Implementation of the new box 3 law by 2027 remains realistic
May 28, 2024
The outgoing Dutch cabinet has received parliamentary approval to submit the draft legislation for the new Box 3 tax system to the Council of State for review before the summer. This step is crucial for the government’s aim to implement the new tax regulations by 2027.
The proposed changes in the Box 3 taxation system aim to tax actual returns on assets, including interest, dividends, rent, and lease income, rather than estimated returns. The introduction of this new system is planned for 2027, but recent parliamentary demands for modifications had threatened to delay its progress. Originally scheduled for a debate at the end of May 2024, the discussions were postponed due to an interim coalition agreement, casting doubt on the feasibility of the 2027 implementation.
Despite the delay in debate, a majority in the House of Representatives passed a motion allowing the draft proposal to be sent to the Council of State for advice before summer. This move keeps the 2027 target for the new tax legislation in sight.
Supreme court
After the summer, a new cabinet will take the Council of State's advice into account as they refine the legislation.

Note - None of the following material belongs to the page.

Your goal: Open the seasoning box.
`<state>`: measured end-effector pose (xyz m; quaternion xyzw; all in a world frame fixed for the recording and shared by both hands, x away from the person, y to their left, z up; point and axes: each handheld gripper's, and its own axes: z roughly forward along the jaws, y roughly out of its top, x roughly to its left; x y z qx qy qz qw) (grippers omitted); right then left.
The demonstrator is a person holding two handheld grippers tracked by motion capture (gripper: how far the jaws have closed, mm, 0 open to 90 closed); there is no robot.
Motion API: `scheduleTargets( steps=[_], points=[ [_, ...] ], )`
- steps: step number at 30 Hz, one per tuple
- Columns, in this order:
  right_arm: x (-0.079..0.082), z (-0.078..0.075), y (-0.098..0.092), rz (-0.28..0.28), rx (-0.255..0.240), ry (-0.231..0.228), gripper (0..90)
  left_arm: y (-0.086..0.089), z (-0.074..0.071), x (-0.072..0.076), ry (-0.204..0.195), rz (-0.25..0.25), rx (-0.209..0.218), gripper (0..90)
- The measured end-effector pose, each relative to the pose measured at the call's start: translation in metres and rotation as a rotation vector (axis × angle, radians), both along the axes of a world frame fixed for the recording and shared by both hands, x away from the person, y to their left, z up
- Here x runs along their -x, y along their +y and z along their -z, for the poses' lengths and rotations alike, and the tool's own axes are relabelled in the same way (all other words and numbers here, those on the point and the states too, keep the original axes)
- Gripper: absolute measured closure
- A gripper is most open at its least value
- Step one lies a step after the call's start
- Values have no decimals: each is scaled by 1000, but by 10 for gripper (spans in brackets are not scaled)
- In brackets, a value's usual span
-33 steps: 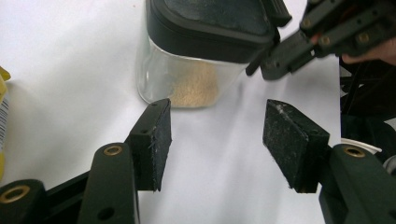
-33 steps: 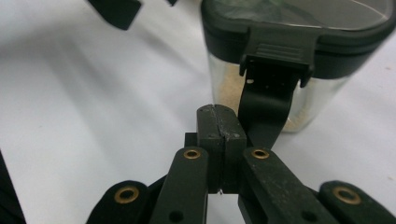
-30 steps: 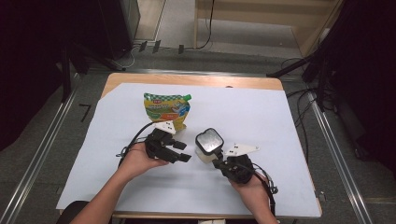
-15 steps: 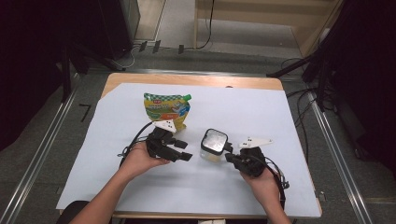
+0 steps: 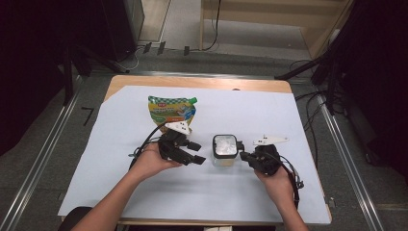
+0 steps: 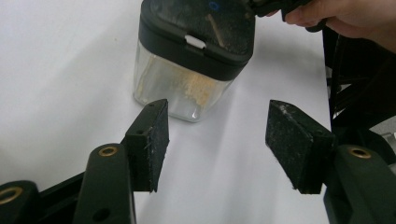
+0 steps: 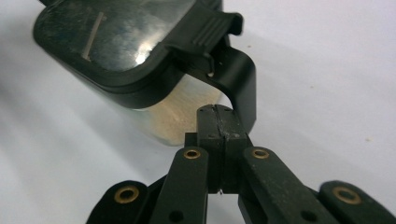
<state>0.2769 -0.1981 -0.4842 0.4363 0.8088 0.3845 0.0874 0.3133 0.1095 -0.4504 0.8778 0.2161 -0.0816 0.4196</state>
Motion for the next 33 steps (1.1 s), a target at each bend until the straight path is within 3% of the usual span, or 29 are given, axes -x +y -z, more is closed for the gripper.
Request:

Critical to this process will be the rulings of the Supreme Court regarding the current Box 3 tax system, expected in September 2024. If the court rules against the state, it could have significant financial implications and potentially delay the new tax system beyond the planned 2027 implementation date.The Supreme Court's decisions are anticipated to play a substantial role in shaping the final form of the new Box 3 tax law, influencing its provisions and timelines. The outcomes of these rulings will be closely watched, as they will determine the financial and legal landscape within which the new system will operate.